Un parfum d’érotisme cru flotte sur les ruines du château de Lacoste, dans le Luberon. Cela tient à l’identité de son dernier propriétaire, le marquis de Sade. Ses écrits lui valent des séjours en prison, mais quand il le peut, le libertin se réfugie dans sa forteresse. Il l’embellit et la dote même d’un théâtre. À la Révolution, il est embastillé et son château, pillé. « Quelle perte ! Je suis au désespoir ! », se lamente le marquis.

21 Manon des sources et Ugolin au GARLABAN

« Je t’aime, Manon ! Je t’aime d’amour ! » Le cri d’Ugolin résonne encore entre les falaises du massif du Garlaban, près de Marseille.

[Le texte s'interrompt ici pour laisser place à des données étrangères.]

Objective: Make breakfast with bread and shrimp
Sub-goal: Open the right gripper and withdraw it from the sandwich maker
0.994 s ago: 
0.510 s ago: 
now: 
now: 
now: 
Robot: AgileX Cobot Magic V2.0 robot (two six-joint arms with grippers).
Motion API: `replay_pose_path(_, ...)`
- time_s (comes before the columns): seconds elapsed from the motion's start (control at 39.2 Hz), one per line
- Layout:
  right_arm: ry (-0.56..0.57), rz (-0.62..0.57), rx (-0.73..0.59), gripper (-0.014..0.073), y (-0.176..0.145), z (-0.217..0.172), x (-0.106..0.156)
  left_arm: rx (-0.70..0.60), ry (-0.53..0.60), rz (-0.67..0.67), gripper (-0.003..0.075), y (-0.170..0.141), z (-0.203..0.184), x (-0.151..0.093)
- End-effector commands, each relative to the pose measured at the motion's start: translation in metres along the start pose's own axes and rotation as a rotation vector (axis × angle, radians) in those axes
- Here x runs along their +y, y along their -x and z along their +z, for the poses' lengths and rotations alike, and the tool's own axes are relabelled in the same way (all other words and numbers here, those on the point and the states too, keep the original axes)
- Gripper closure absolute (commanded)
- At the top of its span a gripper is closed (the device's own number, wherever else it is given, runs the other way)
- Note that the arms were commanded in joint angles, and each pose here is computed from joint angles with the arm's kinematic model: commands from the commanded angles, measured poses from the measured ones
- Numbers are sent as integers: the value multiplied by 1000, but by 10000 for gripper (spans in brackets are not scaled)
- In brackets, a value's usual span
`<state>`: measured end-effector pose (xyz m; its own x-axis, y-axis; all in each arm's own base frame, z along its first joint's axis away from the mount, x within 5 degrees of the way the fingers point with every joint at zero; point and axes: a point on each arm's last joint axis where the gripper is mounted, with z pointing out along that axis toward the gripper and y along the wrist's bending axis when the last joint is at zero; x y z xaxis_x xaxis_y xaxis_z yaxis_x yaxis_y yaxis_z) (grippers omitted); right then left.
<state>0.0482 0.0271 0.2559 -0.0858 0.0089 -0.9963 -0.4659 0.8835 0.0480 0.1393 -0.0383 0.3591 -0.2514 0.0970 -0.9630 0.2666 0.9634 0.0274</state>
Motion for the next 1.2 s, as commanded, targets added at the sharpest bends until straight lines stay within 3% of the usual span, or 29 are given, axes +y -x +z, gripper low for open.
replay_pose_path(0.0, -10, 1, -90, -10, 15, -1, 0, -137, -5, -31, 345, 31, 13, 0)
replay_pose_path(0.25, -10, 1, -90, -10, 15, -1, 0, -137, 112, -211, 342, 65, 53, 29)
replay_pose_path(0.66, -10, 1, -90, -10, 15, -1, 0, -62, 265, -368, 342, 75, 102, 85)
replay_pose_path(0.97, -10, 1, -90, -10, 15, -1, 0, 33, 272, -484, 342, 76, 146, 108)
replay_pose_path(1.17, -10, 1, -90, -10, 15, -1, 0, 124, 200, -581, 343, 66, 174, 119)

Nous sommes au pays de Marcel Pagnol. Les parfums de la garrigue, le chant des cigales, le ciel bleu au-dessus des rochers… C’est dans ce décor provençal que Pagnol a imaginé l’histoire de Jean de Florette et de Manon des sources, adaptée au cinéma en 1986. Depuis, Manon, la jolie bergère, a les traits d’Emmanuelle Béart. Les nostalgiques peuvent randonner sur les pas de la sauvageonne grâce aux balades théâtrales proposées par la compagnie Dans la cour des grands ().